All the best gents and thank you very much
Best Regards
Jim
PS guys, you are right, i wont throw the teddy out and lower my standards to that of others, in fact I may even join the site, i have been considering converting an Iveco 71/2 tonner for a couple of years now. I am actually going to look at a dropwell furniture van thats available at the end of the month so you never know, how i would like to get rid of my Van and caravan we use for racing!


----------



## 88927

*Re: WHAT CAN I SAY ?*



goodrood said:


> Well guys what can i say ? Handbags at nine paces is it ?
> 
> My family and I are involved in Motorcycle racing, and regularly go onto several forums sites to share, discuss idea's etc. Is this one all about Money then as some members think so.
> If thats the case close the forum to subscribers only. And i want no part in it.
> 
> All i have done is ask an innocent question regarding wiring of a heater.
> Now if you want me to pay £10 for the info. I will tell you now you can go whistle, and yes i will ask another forum or manufacturer, if this is typical of the type of people on the forum, than i wouldn't want to be part of the community.
> 
> Just for your info i have donated £10 to other forums, as i realise they cost money to run, do a good job and they are not a public service, but i donated of my own free will after i have received some good info.
> 
> Good luck with the site Nuke, as always you get the good and bad, its those bad people that feel bitter about paying the £10 and they think everybody else should, thats the real situation.
> I would be more than willing to pay £10 if i was a regular visitor or needed the site to build a motorhome, but truth is i don't need it, so many thanks to the nice guys and shove it to the others (you know who you are)
> 
> Thanks Guys


Nice attitude there my friend, although I can see why you have adopted it.

Keith


----------



## Scotjimland

goodrood said:


> PS guys, you are right, i wont throw the teddy out and lower my standards to that of others, in fact I may even join the site,


Glad you didn't throw the teddy out, it's a great site with real friendly helpful people.. welcome aboard ..


----------



## 88927

Hi George
I will not be drawn into one of your arguments, suffice to say that my comment about whinging was directed at you as you well know, not at the original poster. It would seem that once again you have managed to turn the tables on the unsuspecting and turned my comment into something that it was never intended to be.
Regarding your "courteous, honest and factual." statement, I think I have been and do not see your point at all.
I just wonder why, after all the vindictive nastiness that was displayed on this site over Christmas, you feel it necessary to bring up the same old criticisms of Nuke, I think the whole story is well know.
Regarding access to the site being wide open, you are right, however I think you will find that this is only a temporary thing.
Goodrood, I was not being derogatory to you in my comments, unfortunately you are unaware of the history of the site and were caught up in a side discussion. I am pleased to see that you are now thinking of joining the site as it will prove to be well worth the cost many times over.

Keith


----------



## cabby

As I said early on, contact the main agents.glad to see that my comment was of help.I have had dealings with them before and they are very helpful as you have now found out.will not charge you a tenner.was just airing my view that the mhf is worth the subs.ok.


----------



## 88724

Hi Kands

*suffice to say that my comment about whinging was directed at you as you well know*

If you read my post carefully, I was not whinging, please feel free to quote any whinge of mine that you can find, I have paid my £10 so you cannot have been directing this at me (as you are now trying to claim)

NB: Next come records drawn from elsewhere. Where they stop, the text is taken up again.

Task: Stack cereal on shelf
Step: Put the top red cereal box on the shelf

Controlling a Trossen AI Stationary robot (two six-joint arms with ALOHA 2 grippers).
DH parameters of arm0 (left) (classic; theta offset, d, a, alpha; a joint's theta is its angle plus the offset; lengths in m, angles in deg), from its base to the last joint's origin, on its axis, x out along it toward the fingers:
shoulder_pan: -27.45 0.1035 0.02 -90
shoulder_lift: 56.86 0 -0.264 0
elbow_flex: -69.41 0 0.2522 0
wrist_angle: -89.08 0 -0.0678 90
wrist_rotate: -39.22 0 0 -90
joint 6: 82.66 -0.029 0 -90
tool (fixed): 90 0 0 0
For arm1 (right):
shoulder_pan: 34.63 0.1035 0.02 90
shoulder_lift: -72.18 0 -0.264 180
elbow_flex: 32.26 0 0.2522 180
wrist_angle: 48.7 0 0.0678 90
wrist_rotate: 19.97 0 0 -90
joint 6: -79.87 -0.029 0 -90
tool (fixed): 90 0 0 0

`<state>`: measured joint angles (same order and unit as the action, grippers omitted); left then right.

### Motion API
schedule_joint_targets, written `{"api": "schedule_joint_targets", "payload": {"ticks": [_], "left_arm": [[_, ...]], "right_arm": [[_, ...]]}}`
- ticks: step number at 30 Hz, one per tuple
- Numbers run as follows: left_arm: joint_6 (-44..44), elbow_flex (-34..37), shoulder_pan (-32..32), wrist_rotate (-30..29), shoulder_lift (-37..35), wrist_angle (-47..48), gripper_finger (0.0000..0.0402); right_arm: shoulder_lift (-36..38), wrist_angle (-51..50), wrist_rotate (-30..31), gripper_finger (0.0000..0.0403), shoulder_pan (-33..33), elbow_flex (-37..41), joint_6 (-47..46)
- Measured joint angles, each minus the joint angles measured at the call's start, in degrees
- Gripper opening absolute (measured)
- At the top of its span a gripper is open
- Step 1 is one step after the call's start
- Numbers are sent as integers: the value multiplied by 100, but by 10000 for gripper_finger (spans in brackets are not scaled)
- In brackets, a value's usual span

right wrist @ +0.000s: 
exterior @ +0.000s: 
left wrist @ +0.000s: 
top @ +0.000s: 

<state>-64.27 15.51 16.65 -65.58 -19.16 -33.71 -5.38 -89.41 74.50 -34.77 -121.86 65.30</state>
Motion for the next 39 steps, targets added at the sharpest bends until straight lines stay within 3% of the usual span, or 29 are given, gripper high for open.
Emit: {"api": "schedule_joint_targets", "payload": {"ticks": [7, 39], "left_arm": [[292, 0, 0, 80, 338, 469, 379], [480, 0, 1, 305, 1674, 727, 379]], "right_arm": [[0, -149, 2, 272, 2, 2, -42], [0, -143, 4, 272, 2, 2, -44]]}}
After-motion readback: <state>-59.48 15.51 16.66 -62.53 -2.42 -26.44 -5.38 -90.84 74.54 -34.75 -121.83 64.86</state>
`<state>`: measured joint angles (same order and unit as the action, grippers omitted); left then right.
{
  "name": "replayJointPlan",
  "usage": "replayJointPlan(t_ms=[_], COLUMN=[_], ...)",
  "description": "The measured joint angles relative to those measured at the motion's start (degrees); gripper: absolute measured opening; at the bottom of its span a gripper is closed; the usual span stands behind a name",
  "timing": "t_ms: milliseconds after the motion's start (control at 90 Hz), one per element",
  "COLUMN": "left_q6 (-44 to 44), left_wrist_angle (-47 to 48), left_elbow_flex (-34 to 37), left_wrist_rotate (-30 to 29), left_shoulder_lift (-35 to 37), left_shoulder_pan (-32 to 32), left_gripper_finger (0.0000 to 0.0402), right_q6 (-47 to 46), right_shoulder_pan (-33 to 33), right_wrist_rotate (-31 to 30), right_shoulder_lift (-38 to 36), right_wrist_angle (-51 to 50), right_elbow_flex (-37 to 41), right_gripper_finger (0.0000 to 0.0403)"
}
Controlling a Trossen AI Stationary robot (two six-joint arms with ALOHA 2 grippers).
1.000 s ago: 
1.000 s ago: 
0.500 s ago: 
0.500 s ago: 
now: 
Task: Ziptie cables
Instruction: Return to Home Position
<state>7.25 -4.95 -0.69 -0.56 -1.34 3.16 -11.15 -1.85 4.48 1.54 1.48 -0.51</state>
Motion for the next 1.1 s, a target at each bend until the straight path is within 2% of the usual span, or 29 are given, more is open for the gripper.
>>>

here is a direct quote from your post

My advice would be to *pay the subs *and join the community, the alternative is to go to one of many free sites

That obviously is not directed at me as you already know I have paid up, although I dont think your pay up or sod off message is very nice (thats exactly how it reads)

Again anyone (bar you obviously) can see that I actually support Nuke making money, again its clear from my posts read them over and see.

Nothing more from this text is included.